■ Try it ■
Could the data below be printed out exactly, with the pictures left out?

■ Data block ■
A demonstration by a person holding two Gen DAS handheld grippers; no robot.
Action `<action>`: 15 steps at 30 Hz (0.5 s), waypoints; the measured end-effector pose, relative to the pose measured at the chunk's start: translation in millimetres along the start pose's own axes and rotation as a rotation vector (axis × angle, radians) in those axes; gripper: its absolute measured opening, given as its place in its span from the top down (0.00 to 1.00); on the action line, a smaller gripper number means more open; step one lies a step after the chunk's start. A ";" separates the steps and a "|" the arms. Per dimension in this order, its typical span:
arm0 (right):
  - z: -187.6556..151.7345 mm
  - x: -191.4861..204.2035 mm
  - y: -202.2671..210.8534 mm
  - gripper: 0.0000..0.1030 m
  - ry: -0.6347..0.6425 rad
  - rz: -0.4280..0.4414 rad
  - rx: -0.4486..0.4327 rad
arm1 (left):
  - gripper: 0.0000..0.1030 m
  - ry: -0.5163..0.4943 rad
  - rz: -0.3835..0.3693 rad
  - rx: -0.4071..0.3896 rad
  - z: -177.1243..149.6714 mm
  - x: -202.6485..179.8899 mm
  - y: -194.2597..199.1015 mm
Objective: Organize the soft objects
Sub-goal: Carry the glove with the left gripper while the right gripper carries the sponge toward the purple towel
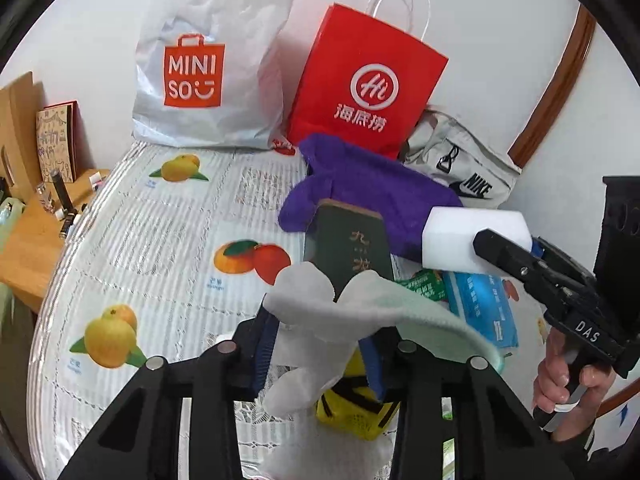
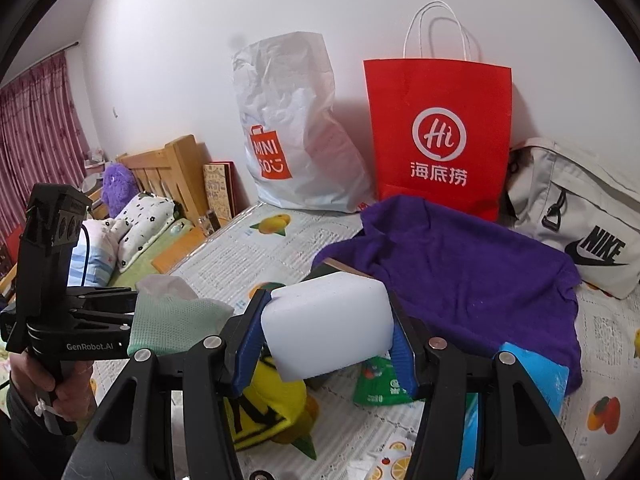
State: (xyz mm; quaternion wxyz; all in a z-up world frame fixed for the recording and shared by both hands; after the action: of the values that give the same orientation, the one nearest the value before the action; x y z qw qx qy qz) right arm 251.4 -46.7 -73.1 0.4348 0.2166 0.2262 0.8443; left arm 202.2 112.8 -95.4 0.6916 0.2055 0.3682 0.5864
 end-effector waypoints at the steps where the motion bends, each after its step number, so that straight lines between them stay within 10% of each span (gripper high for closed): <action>1: 1.0 -0.4 0.3 0.47 0.000 -0.001 -0.002 | 0.74 0.001 -0.001 -0.005 2.4 0.5 1.4; 15: -15.9 -69.7 31.2 0.47 -0.087 -0.134 0.004 | 0.77 -0.017 0.008 -0.027 34.2 -4.6 -9.9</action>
State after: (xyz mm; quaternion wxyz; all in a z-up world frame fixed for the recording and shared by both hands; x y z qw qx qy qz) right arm 259.5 -124.0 -79.8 0.4993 0.2383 0.2230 0.8026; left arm 234.2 111.1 -79.2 0.6951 0.2022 0.3536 0.5923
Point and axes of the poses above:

■ Solution for this task ■
A demonstration by a person holding two Gen DAS handheld grippers; no robot.
Action `<action>`: 15 steps at 30 Hz (0.5 s), waypoints; the measured end-effector pose, relative to the pose measured at the chunk's start: translation in millimetres along the start pose's own axes and rotation as a rotation vector (axis × angle, radians) in those axes; gripper: its absolute measured opening, given as its place in its span from the top down (0.00 to 1.00); on the action line, a smaller gripper number means more open; step one lies a step after the chunk's start. A ";" separates the steps and a "|" the arms. Per dimension in this order, its typical span:
arm0 (right):
  - z: -187.6556..151.7345 mm
  - x: -191.4861..204.2035 mm
  - y: -202.2671..210.8534 mm
  - gripper: 0.0000..0.1030 m
  - ry: -0.6347..0.6425 rad
  - rz: -0.4280..0.4414 rad
  - rx: -0.4486..0.4327 rad
arm1 (left):
  - gripper: 0.0000..0.1030 m
  - ry: -0.5163..0.4943 rad
  - rz: -0.3835..0.3693 rad
  - rx: -0.4071..0.3896 rad
  - z: -177.1243..149.6714 mm
  - x: -202.6485..179.8899 mm
  - y: -194.2597..199.1015 mm
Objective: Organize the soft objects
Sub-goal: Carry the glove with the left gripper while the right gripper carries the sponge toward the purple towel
State: (xyz mm; quaternion wxyz; all in a z-up world frame fixed for the recording and shared by both hands; after the action: of the values that give the same orientation, the one nearest the value before the action; x y z qw qx qy qz) right arm 251.4 -46.7 -73.1 0.4348 0.2166 0.2262 0.8443; left arm 202.2 112.8 -95.4 0.6916 0.2055 0.3682 0.5864
 end-effector waypoints at the steps where the motion bends, each after its step number, so that straight lines between them stay within 10% of each span (gripper high for closed): <action>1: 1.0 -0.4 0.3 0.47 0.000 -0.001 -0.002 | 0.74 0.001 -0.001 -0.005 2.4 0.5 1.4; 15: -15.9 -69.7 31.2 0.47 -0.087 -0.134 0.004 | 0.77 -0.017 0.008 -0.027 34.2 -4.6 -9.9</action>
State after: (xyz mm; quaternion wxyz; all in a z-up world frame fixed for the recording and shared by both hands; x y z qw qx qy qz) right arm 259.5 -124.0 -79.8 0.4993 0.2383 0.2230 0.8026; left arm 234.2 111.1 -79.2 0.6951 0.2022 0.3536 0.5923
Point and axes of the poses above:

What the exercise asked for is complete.